- The task
Skip every picture, and output exactly the lines starting at the one with "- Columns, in" and running through the last line of the material below.

───── Input data ─────

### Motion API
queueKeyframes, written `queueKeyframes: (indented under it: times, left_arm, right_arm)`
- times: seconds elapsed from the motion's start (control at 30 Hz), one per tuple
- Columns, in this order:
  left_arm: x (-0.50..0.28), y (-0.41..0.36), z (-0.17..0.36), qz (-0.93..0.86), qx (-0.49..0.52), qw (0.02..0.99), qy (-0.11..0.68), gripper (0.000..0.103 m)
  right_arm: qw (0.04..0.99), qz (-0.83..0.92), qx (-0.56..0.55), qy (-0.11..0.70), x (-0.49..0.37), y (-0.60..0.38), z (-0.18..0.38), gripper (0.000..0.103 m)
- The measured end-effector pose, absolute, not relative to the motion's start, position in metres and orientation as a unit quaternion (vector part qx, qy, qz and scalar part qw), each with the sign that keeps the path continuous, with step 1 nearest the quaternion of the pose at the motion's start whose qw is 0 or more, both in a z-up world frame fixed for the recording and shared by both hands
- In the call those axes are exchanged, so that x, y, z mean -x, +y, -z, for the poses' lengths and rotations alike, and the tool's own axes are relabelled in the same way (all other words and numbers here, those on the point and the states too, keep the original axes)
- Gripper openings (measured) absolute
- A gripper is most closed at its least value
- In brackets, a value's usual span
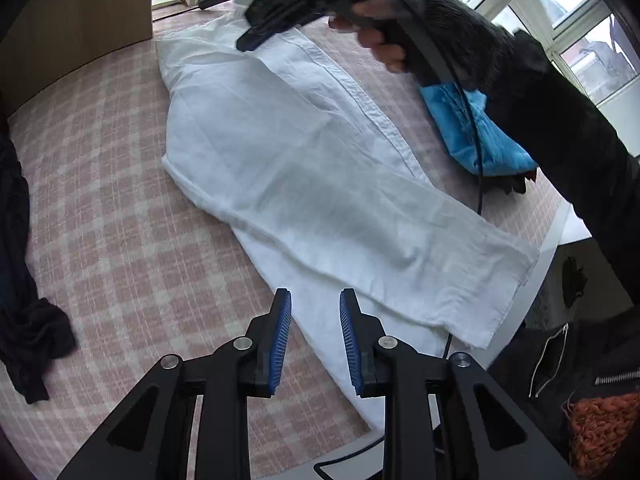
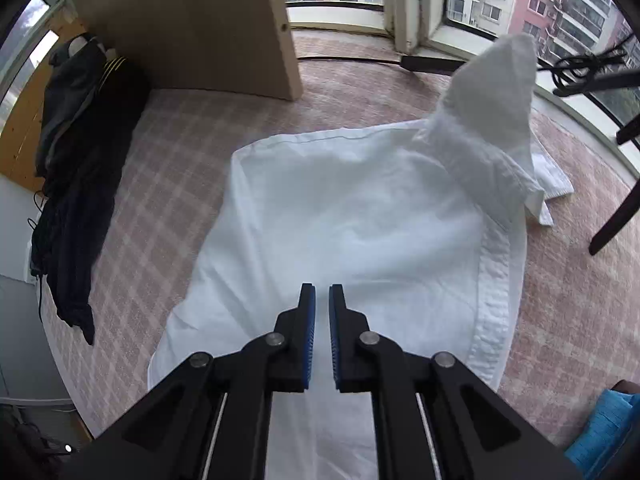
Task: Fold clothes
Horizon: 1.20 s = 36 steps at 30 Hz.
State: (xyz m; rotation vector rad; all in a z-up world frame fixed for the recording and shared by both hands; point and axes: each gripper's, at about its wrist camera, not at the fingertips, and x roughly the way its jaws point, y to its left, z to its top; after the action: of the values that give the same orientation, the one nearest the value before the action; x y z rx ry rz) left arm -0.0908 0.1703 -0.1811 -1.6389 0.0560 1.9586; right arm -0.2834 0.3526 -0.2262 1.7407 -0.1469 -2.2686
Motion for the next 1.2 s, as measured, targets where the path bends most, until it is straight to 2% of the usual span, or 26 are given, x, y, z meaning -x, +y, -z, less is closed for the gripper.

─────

- Output
- Columns, in this order:
  left_arm: x (-0.50..0.28), y (-0.41..0.36), z (-0.17..0.36), qz (-0.93..0.86), qx (-0.49..0.52), qw (0.02..0.99), qy (-0.11..0.68), gripper (0.000..0.103 m)
  right_arm: qw (0.04..0.99), qz (-0.83..0.92), qx (-0.56..0.55), qy (-0.11..0.70), x (-0.49..0.37), y (-0.60..0.38), z (-0.18..0.38), gripper (0.000..0.103 m)
- The measured end-effector pose, absolute, not relative to the motion's start, position in metres and orientation as a unit quaternion (vector part qx, qy, qz and scalar part qw), each with the sign that keeps the path continuous, with step 1 nearest the quaternion of the pose at the motion's start whose qw is 0 or more, both in a z-up world frame fixed for the recording and shared by both hands
- In the call those axes are exchanged, so that x, y, z mean -x, +y, -z, for the poses' lengths and rotations alike, and the tool's own axes are relabelled in the same way (all other words and numbers here, those on the point and the states too, keep the original axes)
- Gripper openings (measured) absolute
- A gripper is most closed at its least value
- In brackets, a value's usual span
Task: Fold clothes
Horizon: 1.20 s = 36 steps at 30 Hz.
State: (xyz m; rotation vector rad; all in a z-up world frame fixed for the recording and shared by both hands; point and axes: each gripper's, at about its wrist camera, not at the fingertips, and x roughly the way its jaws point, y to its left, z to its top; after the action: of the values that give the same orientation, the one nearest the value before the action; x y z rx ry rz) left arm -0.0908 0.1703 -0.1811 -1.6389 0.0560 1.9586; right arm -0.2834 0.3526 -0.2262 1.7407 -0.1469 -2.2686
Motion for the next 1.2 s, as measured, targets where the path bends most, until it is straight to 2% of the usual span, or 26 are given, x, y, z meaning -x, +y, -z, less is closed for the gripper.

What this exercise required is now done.